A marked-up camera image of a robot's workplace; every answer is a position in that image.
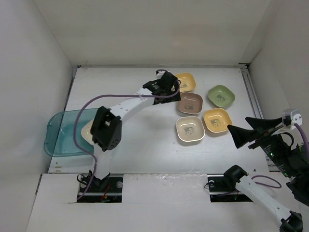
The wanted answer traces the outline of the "brown panda plate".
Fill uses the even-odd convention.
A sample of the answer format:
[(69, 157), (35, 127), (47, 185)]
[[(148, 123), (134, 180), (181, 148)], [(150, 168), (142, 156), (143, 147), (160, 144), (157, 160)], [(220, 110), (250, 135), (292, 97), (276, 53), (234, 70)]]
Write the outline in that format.
[(192, 92), (182, 92), (181, 100), (177, 104), (177, 109), (185, 114), (197, 115), (203, 107), (203, 99), (200, 95)]

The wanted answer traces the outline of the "aluminium rail frame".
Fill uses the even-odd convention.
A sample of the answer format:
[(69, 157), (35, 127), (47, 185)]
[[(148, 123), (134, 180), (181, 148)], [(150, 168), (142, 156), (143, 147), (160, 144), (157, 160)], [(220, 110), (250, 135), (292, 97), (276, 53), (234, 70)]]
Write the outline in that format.
[(262, 117), (246, 65), (83, 65), (76, 69), (68, 97), (67, 110), (80, 109), (90, 99), (102, 94), (134, 94), (140, 87), (155, 79), (158, 69), (173, 74), (190, 73), (196, 83), (193, 92), (203, 98), (203, 110), (214, 107), (207, 98), (216, 85), (228, 87), (235, 101), (227, 108), (233, 122), (246, 116)]

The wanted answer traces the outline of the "cream panda plate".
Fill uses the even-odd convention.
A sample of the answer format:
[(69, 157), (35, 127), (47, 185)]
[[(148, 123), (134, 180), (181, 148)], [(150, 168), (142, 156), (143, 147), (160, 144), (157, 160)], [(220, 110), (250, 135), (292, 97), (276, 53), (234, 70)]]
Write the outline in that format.
[(93, 125), (93, 119), (90, 120), (87, 124), (84, 125), (84, 127), (81, 130), (81, 136), (82, 138), (87, 141), (90, 145), (94, 145), (94, 142), (92, 140), (93, 135), (91, 134), (91, 127)]
[(177, 140), (182, 146), (192, 146), (201, 143), (205, 137), (205, 129), (197, 116), (180, 117), (176, 121)]

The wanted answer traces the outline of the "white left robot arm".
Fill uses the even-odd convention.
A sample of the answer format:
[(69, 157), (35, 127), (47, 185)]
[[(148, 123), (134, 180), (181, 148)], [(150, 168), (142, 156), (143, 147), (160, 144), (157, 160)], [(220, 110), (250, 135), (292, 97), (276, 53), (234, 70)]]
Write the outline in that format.
[(143, 109), (180, 100), (180, 81), (170, 72), (159, 70), (158, 79), (144, 84), (136, 94), (110, 108), (100, 107), (91, 126), (94, 155), (97, 158), (96, 174), (91, 186), (96, 191), (104, 191), (107, 187), (105, 176), (109, 174), (112, 150), (122, 138), (122, 126)]

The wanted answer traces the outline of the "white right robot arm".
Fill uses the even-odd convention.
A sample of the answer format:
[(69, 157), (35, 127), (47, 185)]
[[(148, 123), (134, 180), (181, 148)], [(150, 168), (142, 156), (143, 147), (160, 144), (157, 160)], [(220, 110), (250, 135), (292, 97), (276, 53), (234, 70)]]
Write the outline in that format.
[(201, 175), (178, 174), (169, 187), (175, 195), (169, 204), (183, 207), (184, 218), (177, 223), (186, 232), (306, 232), (309, 229), (309, 163), (308, 144), (295, 149), (285, 143), (285, 124), (298, 128), (301, 116), (292, 119), (264, 120), (247, 118), (251, 129), (232, 125), (228, 113), (220, 108), (205, 112), (203, 119), (190, 113), (192, 101), (184, 104), (183, 94), (177, 103), (171, 103), (165, 115), (177, 119), (177, 135), (183, 145), (197, 144), (204, 129), (212, 133), (224, 133), (229, 140), (217, 138), (214, 142), (218, 163), (231, 162), (225, 151), (236, 151), (248, 145), (260, 148), (285, 177), (286, 184), (300, 205), (301, 212), (294, 212), (276, 201), (268, 193), (270, 184), (260, 183), (257, 175), (248, 175), (241, 167), (232, 165), (223, 174), (208, 174), (205, 184)]

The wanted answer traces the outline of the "yellow panda plate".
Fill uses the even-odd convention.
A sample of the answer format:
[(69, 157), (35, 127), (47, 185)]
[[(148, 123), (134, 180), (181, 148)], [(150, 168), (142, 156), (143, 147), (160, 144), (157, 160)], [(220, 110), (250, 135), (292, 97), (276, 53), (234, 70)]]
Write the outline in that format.
[(203, 119), (207, 129), (213, 133), (228, 131), (227, 126), (232, 125), (228, 112), (222, 108), (207, 110), (203, 115)]
[(196, 83), (192, 74), (185, 72), (175, 75), (180, 80), (180, 92), (192, 91), (196, 87)]

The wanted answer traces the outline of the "teal transparent plastic bin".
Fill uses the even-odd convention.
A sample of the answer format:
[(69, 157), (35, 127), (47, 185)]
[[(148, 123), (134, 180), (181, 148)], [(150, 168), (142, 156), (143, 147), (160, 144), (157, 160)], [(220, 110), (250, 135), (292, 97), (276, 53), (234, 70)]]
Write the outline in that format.
[[(80, 147), (94, 152), (94, 147), (81, 136), (82, 128), (95, 117), (96, 108), (85, 109), (77, 124), (76, 141)], [(79, 111), (64, 111), (54, 115), (47, 124), (44, 150), (51, 157), (82, 156), (86, 153), (76, 147), (73, 140), (73, 128)]]

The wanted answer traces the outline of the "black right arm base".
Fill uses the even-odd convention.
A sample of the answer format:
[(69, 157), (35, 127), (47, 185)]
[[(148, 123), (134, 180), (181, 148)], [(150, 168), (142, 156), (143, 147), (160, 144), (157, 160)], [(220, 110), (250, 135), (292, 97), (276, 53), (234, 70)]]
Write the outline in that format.
[(247, 175), (238, 165), (233, 165), (223, 174), (207, 175), (204, 188), (209, 191), (211, 203), (251, 202), (249, 197), (236, 190), (236, 183)]

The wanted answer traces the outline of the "green panda plate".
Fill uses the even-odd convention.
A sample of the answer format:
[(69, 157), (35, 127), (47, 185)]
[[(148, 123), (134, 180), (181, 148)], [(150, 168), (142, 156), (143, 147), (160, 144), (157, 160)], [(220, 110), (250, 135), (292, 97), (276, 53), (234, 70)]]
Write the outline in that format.
[(227, 108), (236, 99), (235, 94), (226, 86), (216, 85), (207, 93), (208, 99), (217, 107)]

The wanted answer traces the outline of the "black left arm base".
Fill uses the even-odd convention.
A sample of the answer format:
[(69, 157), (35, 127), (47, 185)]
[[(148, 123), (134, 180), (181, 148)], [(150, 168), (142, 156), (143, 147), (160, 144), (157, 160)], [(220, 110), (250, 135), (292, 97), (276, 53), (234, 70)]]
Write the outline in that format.
[(93, 177), (93, 180), (86, 190), (87, 184), (92, 176), (92, 171), (87, 175), (77, 175), (79, 190), (77, 194), (78, 203), (121, 203), (123, 190), (123, 175), (108, 174), (103, 179)]

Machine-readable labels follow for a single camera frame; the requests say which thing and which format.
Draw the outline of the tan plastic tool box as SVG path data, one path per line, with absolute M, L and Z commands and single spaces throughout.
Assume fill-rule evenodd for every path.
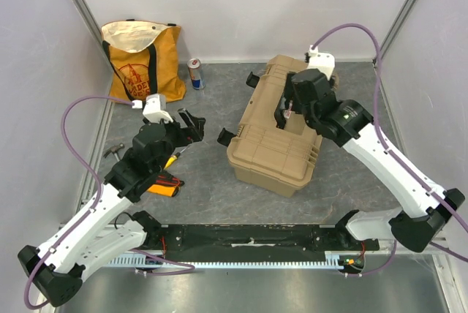
M 292 197 L 312 179 L 322 137 L 308 127 L 301 114 L 292 112 L 284 128 L 274 116 L 287 74 L 305 70 L 307 64 L 278 55 L 258 77 L 253 94 L 235 133 L 223 129 L 218 143 L 227 147 L 227 158 L 238 180 L 254 184 L 284 197 Z

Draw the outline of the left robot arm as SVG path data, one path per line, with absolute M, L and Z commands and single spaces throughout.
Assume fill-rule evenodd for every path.
M 69 301 L 99 268 L 120 254 L 143 247 L 153 249 L 161 240 L 161 224 L 146 211 L 139 211 L 118 229 L 100 238 L 105 226 L 153 185 L 176 148 L 203 140 L 206 120 L 180 109 L 177 121 L 148 119 L 132 139 L 132 147 L 114 164 L 94 196 L 49 240 L 35 247 L 24 246 L 18 260 L 25 271 L 24 301 L 35 286 L 45 302 L 58 307 Z

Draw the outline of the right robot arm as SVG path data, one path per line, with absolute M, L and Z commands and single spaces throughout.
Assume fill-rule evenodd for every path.
M 334 233 L 342 249 L 369 239 L 394 239 L 421 253 L 465 201 L 458 189 L 445 189 L 417 169 L 360 103 L 338 100 L 318 69 L 288 72 L 278 109 L 281 118 L 288 110 L 300 113 L 318 135 L 361 161 L 399 202 L 387 211 L 349 212 Z

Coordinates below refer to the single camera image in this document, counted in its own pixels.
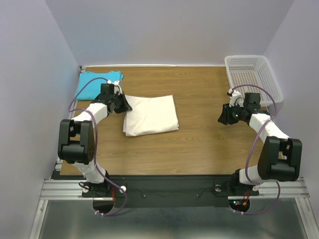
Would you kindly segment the white t shirt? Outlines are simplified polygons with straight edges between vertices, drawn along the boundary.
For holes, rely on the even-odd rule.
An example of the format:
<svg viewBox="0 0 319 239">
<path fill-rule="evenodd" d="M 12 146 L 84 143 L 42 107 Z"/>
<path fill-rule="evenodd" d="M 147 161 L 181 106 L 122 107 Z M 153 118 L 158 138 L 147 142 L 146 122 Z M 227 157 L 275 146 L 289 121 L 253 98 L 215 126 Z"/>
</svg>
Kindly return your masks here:
<svg viewBox="0 0 319 239">
<path fill-rule="evenodd" d="M 172 95 L 145 98 L 126 96 L 132 110 L 126 112 L 123 133 L 128 137 L 179 130 Z"/>
</svg>

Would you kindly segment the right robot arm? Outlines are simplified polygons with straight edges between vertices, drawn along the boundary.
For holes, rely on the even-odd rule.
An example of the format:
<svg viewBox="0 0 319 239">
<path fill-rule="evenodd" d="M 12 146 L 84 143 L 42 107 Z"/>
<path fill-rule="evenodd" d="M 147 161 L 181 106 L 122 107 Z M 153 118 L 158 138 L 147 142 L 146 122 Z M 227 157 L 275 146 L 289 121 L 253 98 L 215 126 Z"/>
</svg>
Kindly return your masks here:
<svg viewBox="0 0 319 239">
<path fill-rule="evenodd" d="M 262 140 L 263 148 L 255 166 L 236 170 L 229 182 L 229 190 L 241 194 L 268 181 L 295 182 L 300 175 L 302 142 L 283 133 L 272 116 L 261 108 L 258 93 L 244 97 L 233 89 L 228 91 L 230 102 L 222 107 L 219 123 L 232 125 L 244 121 Z"/>
</svg>

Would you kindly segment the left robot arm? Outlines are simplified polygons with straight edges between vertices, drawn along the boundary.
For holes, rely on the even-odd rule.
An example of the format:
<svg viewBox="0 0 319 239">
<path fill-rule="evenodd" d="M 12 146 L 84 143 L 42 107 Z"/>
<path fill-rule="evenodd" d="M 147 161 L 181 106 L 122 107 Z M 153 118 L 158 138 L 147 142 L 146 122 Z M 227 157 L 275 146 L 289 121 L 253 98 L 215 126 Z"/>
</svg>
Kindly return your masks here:
<svg viewBox="0 0 319 239">
<path fill-rule="evenodd" d="M 79 183 L 83 193 L 106 196 L 112 190 L 109 174 L 96 159 L 97 124 L 111 113 L 132 110 L 125 93 L 118 84 L 104 83 L 100 94 L 81 113 L 64 119 L 59 126 L 58 157 L 77 168 L 86 179 Z"/>
</svg>

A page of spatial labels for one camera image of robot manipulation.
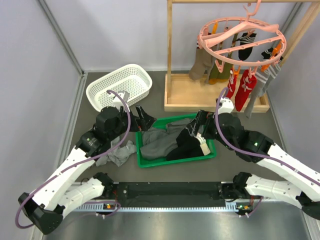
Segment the red sock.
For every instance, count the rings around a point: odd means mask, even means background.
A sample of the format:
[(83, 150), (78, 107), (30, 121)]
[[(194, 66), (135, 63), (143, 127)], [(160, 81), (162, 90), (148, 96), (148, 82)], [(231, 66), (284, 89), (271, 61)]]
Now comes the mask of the red sock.
[(238, 78), (238, 75), (234, 74), (233, 72), (230, 74), (228, 78), (228, 84), (227, 84), (228, 92), (225, 95), (225, 97), (228, 99), (231, 99), (236, 91), (237, 78)]
[(235, 109), (240, 112), (247, 101), (249, 94), (253, 91), (257, 84), (254, 74), (249, 75), (250, 71), (246, 69), (240, 79), (238, 91), (235, 95)]

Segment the pink round clip hanger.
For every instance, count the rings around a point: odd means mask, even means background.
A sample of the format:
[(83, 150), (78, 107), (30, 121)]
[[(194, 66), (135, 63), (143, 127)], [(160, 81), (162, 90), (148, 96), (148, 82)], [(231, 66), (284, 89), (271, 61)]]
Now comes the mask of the pink round clip hanger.
[[(280, 31), (278, 24), (269, 24), (267, 22), (253, 19), (259, 10), (261, 5), (261, 1), (258, 0), (255, 6), (254, 11), (250, 12), (247, 9), (245, 17), (222, 17), (214, 19), (208, 23), (206, 23), (200, 30), (199, 35), (197, 37), (197, 42), (201, 49), (205, 49), (209, 54), (213, 56), (215, 59), (215, 64), (218, 68), (220, 73), (223, 72), (225, 63), (233, 64), (234, 66), (241, 66), (241, 67), (262, 67), (262, 71), (266, 70), (269, 65), (276, 64), (280, 57), (285, 53), (287, 48), (287, 40), (284, 34)], [(218, 32), (215, 34), (208, 35), (208, 27), (210, 25), (215, 25), (220, 22), (228, 23), (228, 22), (237, 22), (238, 24), (230, 27), (222, 32)], [(218, 46), (221, 42), (233, 37), (235, 34), (239, 33), (254, 33), (255, 31), (267, 32), (274, 34), (273, 37), (266, 38), (263, 40), (254, 41), (253, 43), (246, 44), (246, 45), (238, 45), (229, 48), (222, 48), (219, 50), (212, 50), (214, 46)], [(277, 46), (275, 48), (275, 52), (272, 53), (272, 57), (266, 61), (242, 61), (236, 60), (232, 58), (228, 58), (228, 54), (231, 52), (239, 51), (245, 48), (255, 48), (260, 45), (276, 43)]]

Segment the grey striped sock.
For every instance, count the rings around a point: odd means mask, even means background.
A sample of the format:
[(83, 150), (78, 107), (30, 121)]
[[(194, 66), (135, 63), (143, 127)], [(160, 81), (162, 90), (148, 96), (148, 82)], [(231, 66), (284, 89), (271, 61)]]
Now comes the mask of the grey striped sock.
[(270, 83), (277, 77), (277, 75), (281, 71), (280, 64), (282, 63), (282, 60), (283, 60), (283, 57), (281, 56), (277, 63), (269, 66), (268, 69), (269, 69), (270, 75), (269, 75), (268, 80), (265, 83), (264, 87), (262, 88), (262, 95), (264, 95), (266, 93), (267, 89), (269, 88)]
[(259, 66), (256, 73), (255, 73), (255, 77), (257, 79), (257, 83), (254, 87), (254, 89), (252, 90), (251, 94), (250, 94), (250, 100), (244, 110), (244, 114), (245, 116), (249, 119), (252, 115), (253, 112), (253, 108), (254, 108), (254, 103), (256, 101), (256, 99), (258, 97), (261, 96), (262, 93), (262, 89), (265, 86), (268, 78), (270, 76), (270, 72), (269, 72), (269, 66), (266, 70), (262, 71), (262, 67)]

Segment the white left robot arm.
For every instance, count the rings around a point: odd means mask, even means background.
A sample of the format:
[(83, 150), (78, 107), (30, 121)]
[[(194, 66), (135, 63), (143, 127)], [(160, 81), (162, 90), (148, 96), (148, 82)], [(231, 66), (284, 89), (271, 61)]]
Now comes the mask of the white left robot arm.
[(18, 198), (18, 211), (44, 235), (52, 233), (74, 209), (97, 198), (109, 198), (114, 191), (111, 179), (105, 173), (97, 173), (87, 183), (69, 191), (69, 187), (97, 159), (112, 152), (111, 142), (129, 132), (145, 132), (156, 122), (141, 106), (136, 106), (137, 116), (127, 107), (103, 108), (96, 116), (93, 127), (85, 132), (70, 154), (55, 172), (31, 193), (24, 192)]

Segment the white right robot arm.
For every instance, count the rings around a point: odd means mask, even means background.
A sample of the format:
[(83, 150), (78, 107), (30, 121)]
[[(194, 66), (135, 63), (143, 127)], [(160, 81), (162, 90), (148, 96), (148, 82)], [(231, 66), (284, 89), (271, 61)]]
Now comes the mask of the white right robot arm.
[(320, 218), (320, 173), (285, 152), (266, 135), (246, 130), (231, 113), (215, 114), (200, 110), (187, 124), (190, 135), (199, 129), (206, 140), (216, 140), (242, 160), (267, 168), (282, 181), (241, 172), (233, 179), (233, 192), (239, 198), (261, 196), (277, 199), (301, 209), (308, 216)]

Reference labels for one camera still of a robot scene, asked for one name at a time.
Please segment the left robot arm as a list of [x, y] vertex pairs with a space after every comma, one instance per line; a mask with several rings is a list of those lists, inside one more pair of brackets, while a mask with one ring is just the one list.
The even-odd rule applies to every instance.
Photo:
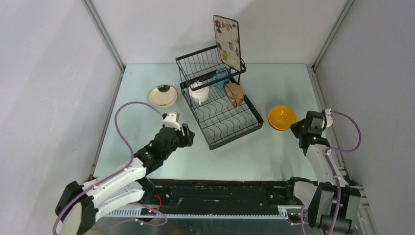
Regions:
[[194, 137], [187, 124], [164, 124], [154, 139], [133, 153], [120, 169], [82, 184], [69, 183], [55, 208], [53, 234], [83, 235], [113, 210], [127, 204], [145, 207], [155, 189], [147, 176], [177, 148], [191, 147]]

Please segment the round cream plate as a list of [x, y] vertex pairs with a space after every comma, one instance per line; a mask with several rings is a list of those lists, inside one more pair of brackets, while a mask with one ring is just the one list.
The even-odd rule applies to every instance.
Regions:
[[165, 108], [171, 106], [178, 98], [177, 90], [170, 85], [155, 87], [149, 94], [150, 102], [157, 107]]

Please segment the yellow plastic bowl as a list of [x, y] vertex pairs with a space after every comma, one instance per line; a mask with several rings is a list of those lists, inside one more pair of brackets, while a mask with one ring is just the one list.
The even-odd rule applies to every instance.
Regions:
[[297, 122], [295, 112], [287, 106], [275, 106], [268, 112], [268, 123], [278, 131], [289, 130], [291, 125]]

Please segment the tan bowl with dark rim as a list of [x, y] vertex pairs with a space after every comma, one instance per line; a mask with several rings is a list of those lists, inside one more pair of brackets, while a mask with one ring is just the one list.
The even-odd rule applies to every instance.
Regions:
[[233, 107], [240, 106], [244, 101], [245, 92], [239, 84], [227, 83], [224, 85], [224, 90]]

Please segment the blue floral mug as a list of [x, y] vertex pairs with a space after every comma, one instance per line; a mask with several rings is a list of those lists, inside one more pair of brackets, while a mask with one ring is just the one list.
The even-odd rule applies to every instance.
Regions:
[[228, 76], [228, 71], [226, 68], [219, 68], [216, 71], [216, 74], [211, 78], [212, 82], [215, 82], [214, 84], [211, 84], [211, 86], [217, 88], [217, 89], [223, 89], [224, 86], [229, 83], [229, 79], [223, 79], [223, 77]]

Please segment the white two-handled soup cup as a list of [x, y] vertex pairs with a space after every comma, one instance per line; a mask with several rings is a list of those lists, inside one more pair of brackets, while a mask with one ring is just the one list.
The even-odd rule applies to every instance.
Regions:
[[192, 83], [188, 88], [190, 98], [192, 99], [192, 101], [199, 105], [205, 102], [209, 96], [209, 87], [203, 87], [196, 90], [197, 87], [200, 87], [202, 85], [204, 85], [204, 82], [197, 81]]

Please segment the square floral ceramic plate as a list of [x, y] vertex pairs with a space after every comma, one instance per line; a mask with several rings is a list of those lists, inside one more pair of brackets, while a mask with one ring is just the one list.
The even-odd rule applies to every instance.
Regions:
[[238, 21], [213, 15], [213, 23], [219, 59], [234, 70], [241, 72], [242, 59]]

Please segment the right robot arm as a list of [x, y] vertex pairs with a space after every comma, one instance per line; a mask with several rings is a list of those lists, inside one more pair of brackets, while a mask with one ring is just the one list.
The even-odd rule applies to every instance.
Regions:
[[358, 189], [352, 188], [340, 174], [332, 147], [322, 134], [333, 124], [331, 109], [321, 112], [308, 111], [305, 118], [291, 125], [290, 130], [299, 140], [299, 148], [310, 162], [316, 175], [316, 183], [292, 177], [288, 183], [289, 195], [296, 197], [307, 209], [308, 225], [323, 234], [352, 234], [361, 201]]

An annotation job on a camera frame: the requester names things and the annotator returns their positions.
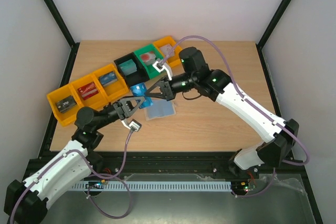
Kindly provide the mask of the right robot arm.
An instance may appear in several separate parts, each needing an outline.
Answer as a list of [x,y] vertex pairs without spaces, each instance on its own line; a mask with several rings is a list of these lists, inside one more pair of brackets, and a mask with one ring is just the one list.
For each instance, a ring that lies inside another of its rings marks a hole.
[[147,97],[167,101],[175,99],[178,93],[195,89],[201,96],[228,108],[251,126],[261,137],[262,142],[255,146],[240,149],[232,157],[229,172],[242,177],[249,168],[266,164],[279,167],[295,145],[299,124],[294,119],[285,121],[266,110],[239,86],[231,77],[219,69],[211,70],[203,54],[195,47],[188,47],[179,53],[184,73],[173,76],[170,67],[159,60],[153,63],[158,72],[167,75],[148,88]]

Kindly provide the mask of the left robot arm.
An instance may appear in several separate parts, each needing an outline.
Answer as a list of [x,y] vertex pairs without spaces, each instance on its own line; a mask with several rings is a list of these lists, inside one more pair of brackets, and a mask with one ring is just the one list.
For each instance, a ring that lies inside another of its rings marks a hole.
[[99,129],[121,121],[129,130],[126,142],[141,128],[128,121],[145,101],[144,96],[126,96],[104,106],[101,111],[84,106],[76,115],[77,127],[71,140],[40,170],[24,179],[14,180],[6,190],[4,212],[9,223],[41,223],[48,209],[73,184],[86,177],[102,180],[118,178],[118,174],[103,174],[102,157],[94,150],[103,138]]

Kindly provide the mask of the beige card holder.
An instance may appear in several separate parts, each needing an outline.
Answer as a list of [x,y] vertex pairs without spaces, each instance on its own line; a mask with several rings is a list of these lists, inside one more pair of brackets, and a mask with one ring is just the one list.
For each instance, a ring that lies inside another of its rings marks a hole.
[[152,100],[153,104],[145,109],[145,119],[147,121],[165,118],[176,114],[175,105],[172,101],[161,99]]

____

**PROMPT**
Look back over the material above and state how many lines hold the word "frame". Write the number and nothing else.

**SOLUTION TO THE EXERCISE**
3